AIM OF THE TASK ▸ For the word "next", state how many lines below contain it. Give no other text.

TASK INPUT ▸
○ ○ ○ ○ ○ ○ ○

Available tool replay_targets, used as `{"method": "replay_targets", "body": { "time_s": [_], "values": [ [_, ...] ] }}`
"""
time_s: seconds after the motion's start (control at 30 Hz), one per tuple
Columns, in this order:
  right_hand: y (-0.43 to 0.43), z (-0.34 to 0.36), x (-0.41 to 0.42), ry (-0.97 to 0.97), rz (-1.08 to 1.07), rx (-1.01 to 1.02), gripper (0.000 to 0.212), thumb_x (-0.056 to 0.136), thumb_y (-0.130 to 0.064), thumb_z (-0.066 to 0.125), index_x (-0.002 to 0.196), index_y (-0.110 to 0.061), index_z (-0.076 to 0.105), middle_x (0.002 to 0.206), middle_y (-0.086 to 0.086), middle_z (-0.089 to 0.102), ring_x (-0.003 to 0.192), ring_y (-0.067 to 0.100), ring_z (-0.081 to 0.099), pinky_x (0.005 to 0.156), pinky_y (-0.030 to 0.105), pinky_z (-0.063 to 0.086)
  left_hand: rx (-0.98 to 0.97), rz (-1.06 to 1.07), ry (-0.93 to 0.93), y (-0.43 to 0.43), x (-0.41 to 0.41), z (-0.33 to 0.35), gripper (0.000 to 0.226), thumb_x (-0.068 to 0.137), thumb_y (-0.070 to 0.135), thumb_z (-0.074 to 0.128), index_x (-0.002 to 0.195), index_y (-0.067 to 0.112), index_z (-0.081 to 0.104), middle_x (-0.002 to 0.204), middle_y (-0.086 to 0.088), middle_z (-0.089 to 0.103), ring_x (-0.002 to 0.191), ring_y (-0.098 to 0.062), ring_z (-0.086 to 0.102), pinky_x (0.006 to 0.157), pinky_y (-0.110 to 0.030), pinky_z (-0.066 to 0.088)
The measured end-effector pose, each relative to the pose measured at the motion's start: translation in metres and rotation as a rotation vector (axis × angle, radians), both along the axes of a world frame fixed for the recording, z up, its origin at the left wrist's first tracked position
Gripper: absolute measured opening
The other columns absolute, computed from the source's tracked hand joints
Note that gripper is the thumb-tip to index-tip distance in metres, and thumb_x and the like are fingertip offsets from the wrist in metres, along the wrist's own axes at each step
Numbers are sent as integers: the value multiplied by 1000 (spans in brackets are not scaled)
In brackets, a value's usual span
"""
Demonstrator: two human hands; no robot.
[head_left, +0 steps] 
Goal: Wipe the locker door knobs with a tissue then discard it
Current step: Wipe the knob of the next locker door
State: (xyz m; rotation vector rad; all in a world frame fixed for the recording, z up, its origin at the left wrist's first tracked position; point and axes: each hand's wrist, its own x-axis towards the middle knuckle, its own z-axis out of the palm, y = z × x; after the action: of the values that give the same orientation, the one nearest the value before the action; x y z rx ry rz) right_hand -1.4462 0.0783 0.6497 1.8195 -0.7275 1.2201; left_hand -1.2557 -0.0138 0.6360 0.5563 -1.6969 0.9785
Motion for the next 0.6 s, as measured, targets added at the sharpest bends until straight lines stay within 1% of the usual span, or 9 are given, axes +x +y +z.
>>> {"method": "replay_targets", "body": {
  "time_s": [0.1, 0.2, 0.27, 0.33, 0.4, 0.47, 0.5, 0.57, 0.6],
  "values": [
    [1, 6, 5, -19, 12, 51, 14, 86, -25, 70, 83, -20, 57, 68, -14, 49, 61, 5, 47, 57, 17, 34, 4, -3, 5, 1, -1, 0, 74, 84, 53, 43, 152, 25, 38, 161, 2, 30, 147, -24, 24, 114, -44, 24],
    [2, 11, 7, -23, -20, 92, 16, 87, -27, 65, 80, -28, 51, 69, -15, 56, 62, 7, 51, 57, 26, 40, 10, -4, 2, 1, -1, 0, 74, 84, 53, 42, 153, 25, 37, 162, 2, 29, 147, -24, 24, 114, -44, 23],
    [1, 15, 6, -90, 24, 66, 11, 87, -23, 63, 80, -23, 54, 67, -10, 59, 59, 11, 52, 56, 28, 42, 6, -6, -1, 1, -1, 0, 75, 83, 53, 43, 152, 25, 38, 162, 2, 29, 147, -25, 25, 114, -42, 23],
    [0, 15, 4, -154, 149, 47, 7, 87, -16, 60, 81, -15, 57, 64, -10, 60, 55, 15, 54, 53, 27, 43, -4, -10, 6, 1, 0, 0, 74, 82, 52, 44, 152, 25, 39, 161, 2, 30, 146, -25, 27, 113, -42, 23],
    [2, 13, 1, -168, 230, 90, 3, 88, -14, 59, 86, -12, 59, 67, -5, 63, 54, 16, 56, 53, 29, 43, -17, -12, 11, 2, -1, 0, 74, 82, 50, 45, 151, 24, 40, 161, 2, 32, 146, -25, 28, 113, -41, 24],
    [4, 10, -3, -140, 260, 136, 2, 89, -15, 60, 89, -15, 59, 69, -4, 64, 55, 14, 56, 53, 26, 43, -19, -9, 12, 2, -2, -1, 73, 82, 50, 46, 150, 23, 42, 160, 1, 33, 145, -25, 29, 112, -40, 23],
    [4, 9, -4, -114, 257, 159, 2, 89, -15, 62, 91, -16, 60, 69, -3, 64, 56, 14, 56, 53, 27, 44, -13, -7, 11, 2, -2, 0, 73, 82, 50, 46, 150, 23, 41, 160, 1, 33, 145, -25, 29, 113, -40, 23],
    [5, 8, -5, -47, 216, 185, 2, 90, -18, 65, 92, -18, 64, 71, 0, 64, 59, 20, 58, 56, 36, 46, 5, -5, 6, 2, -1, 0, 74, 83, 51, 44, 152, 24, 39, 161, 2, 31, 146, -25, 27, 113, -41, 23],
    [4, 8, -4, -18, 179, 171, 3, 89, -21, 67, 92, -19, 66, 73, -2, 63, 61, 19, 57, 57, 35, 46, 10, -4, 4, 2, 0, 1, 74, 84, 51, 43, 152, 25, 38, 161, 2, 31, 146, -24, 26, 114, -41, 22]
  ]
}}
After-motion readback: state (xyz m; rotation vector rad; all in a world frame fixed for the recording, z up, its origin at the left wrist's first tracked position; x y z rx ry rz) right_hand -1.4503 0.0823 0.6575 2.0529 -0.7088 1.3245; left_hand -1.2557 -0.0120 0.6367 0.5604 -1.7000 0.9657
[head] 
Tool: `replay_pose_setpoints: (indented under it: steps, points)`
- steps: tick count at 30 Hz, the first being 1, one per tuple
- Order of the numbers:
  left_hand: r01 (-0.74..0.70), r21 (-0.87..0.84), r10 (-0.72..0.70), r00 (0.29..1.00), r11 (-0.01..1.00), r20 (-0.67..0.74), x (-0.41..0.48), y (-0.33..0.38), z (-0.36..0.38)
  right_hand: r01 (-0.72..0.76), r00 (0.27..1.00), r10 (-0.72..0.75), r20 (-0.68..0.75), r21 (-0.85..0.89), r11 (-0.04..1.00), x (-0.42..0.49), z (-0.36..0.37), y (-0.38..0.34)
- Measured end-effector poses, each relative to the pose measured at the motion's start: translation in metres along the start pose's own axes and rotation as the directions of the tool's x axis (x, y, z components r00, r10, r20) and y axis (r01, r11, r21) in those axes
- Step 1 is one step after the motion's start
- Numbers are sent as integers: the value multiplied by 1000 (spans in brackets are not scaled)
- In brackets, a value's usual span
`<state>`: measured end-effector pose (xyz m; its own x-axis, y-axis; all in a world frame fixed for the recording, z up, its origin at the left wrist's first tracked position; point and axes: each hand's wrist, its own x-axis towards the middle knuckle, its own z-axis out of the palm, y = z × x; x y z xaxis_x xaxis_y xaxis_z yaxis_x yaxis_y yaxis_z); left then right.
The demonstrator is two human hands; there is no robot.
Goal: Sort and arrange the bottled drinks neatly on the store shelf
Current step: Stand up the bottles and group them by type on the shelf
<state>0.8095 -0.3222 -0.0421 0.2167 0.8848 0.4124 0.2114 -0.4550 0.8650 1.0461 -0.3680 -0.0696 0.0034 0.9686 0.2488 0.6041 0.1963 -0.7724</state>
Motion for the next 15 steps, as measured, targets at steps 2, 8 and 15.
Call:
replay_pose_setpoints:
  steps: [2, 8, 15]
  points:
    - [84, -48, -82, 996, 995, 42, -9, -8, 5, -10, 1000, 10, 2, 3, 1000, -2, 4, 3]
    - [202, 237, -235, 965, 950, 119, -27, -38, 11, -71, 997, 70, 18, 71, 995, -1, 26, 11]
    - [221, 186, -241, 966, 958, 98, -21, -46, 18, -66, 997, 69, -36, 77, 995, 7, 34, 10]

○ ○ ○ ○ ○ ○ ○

OUTPUT FOR THIS TASK ▸ 3